How many lines of the data contain "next"? Reply with the number alone.

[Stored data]
○ ○ ○ ○ ○

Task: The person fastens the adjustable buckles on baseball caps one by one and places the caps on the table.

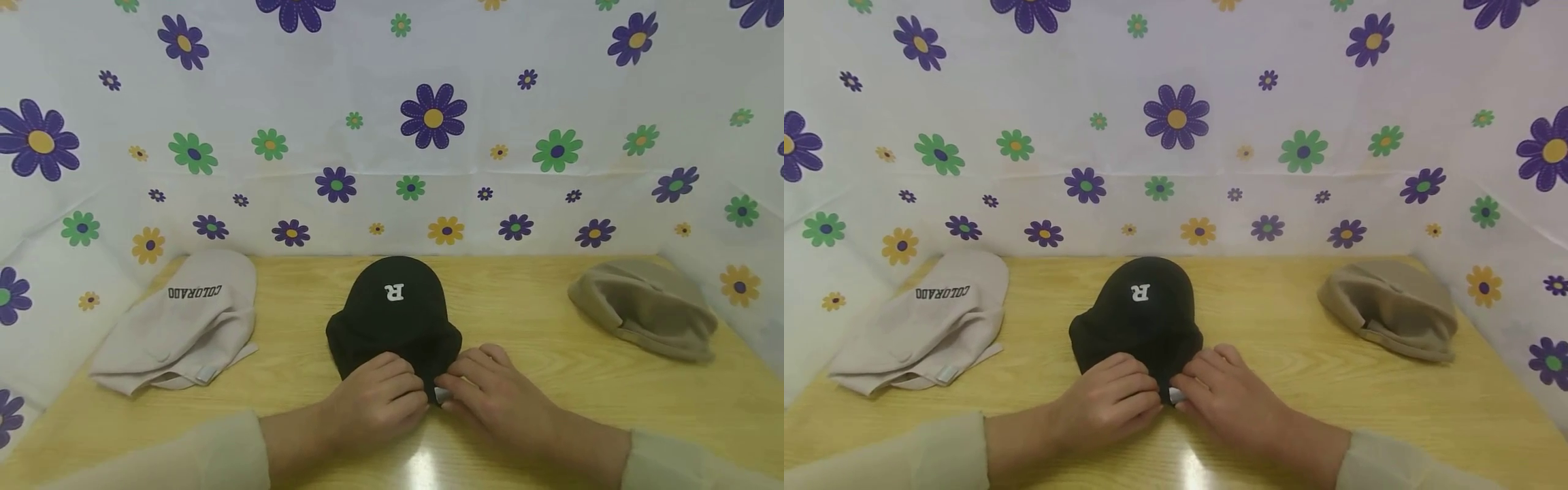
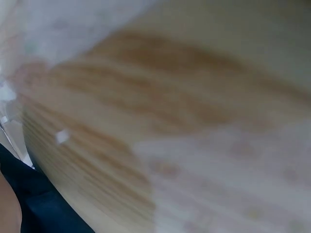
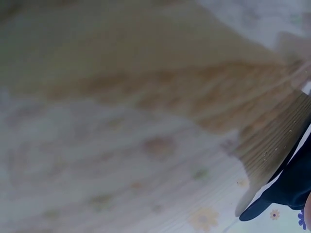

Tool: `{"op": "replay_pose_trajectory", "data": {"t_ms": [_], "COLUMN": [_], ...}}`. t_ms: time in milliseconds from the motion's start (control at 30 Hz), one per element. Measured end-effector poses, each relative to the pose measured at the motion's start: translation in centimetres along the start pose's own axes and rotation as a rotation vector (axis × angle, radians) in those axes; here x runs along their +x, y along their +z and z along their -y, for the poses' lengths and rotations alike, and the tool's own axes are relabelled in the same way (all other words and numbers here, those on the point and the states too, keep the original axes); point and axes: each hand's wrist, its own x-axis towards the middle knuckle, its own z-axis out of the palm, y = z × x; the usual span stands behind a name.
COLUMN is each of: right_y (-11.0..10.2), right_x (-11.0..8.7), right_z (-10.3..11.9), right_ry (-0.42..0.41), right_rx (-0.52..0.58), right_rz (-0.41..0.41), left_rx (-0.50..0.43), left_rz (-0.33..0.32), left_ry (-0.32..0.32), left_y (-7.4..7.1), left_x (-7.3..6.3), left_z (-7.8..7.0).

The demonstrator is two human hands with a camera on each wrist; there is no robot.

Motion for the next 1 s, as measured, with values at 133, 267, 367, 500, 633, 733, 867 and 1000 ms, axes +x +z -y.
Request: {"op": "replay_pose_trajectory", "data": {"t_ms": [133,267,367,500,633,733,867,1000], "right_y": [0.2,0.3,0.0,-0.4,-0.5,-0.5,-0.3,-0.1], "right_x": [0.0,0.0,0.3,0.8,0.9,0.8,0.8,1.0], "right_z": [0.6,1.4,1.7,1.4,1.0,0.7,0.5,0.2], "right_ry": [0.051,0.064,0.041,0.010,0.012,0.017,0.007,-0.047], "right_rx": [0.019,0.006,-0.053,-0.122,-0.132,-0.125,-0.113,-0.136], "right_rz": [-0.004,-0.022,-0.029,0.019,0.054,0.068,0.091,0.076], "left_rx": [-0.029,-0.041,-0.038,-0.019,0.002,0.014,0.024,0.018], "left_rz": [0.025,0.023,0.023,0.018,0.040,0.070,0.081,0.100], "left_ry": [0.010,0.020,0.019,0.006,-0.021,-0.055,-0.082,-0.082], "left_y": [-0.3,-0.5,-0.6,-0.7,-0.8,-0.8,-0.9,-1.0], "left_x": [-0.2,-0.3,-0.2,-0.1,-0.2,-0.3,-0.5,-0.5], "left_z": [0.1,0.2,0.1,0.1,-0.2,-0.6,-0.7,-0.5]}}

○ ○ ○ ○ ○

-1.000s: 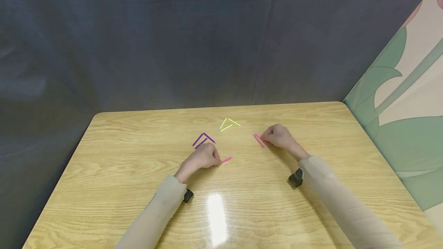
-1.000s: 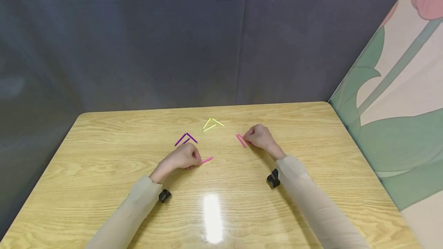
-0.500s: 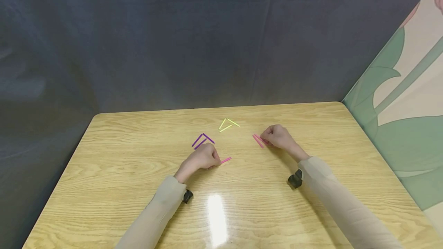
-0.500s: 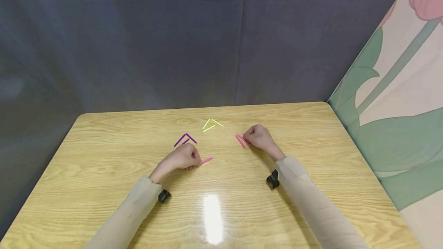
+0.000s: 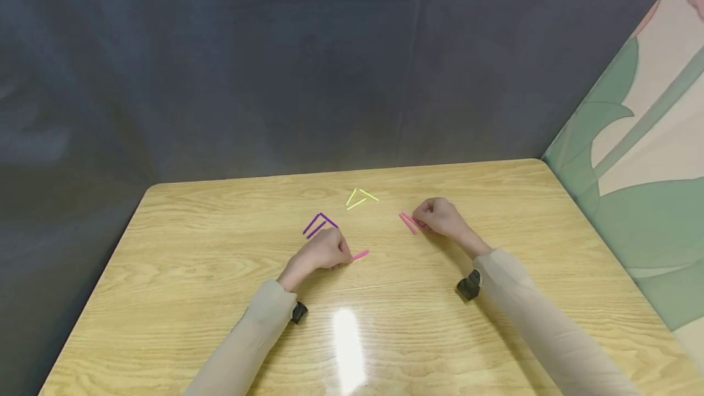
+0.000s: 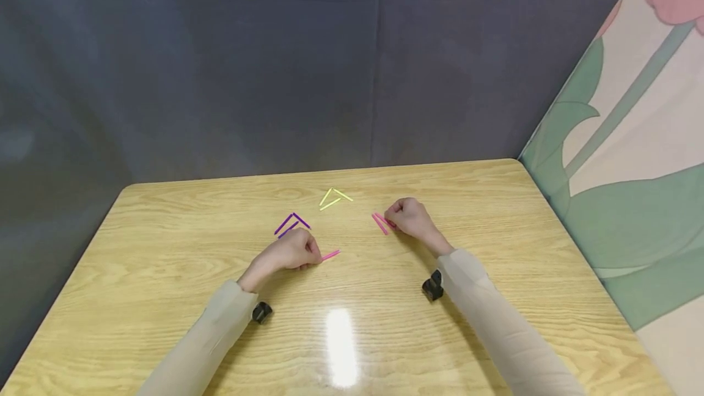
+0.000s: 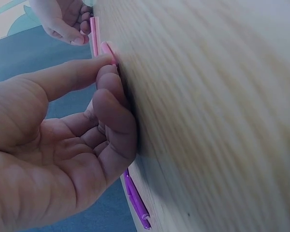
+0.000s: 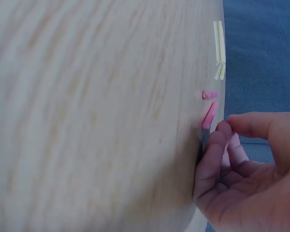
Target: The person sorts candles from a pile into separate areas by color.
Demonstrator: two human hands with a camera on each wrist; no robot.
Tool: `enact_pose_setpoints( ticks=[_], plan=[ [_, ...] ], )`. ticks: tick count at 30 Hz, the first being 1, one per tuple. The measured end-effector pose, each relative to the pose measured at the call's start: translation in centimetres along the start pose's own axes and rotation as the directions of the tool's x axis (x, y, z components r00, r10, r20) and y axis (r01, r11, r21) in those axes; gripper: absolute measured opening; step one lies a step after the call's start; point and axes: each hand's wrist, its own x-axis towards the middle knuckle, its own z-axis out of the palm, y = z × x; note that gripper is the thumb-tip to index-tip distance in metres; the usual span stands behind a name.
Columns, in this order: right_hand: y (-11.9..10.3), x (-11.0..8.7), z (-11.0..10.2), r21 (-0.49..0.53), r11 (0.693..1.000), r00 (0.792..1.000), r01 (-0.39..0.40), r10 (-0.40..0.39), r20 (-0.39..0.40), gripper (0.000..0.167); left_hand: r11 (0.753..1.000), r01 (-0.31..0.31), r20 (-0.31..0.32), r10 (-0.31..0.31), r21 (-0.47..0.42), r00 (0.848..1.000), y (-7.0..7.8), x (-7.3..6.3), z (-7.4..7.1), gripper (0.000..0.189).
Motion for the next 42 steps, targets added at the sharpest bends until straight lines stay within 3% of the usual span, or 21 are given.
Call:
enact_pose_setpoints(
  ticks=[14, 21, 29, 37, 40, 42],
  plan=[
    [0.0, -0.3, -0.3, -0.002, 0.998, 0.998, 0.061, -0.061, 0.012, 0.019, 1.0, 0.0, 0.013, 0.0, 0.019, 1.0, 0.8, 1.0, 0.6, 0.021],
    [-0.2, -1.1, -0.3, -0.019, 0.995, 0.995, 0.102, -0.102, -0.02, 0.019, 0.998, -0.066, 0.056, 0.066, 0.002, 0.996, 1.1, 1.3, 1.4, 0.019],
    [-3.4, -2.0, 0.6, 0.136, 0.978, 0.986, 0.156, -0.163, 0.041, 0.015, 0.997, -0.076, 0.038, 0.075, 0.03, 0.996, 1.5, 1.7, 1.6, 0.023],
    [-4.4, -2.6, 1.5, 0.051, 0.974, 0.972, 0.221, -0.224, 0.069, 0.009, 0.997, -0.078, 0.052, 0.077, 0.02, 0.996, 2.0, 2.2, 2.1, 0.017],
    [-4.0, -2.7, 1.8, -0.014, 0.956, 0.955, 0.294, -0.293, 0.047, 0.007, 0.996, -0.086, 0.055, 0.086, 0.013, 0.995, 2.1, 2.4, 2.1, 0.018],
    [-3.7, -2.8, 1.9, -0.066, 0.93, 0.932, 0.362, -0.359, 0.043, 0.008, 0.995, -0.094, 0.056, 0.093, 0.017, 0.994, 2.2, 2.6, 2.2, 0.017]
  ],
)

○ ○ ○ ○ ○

**ANSWER SPACE**. 2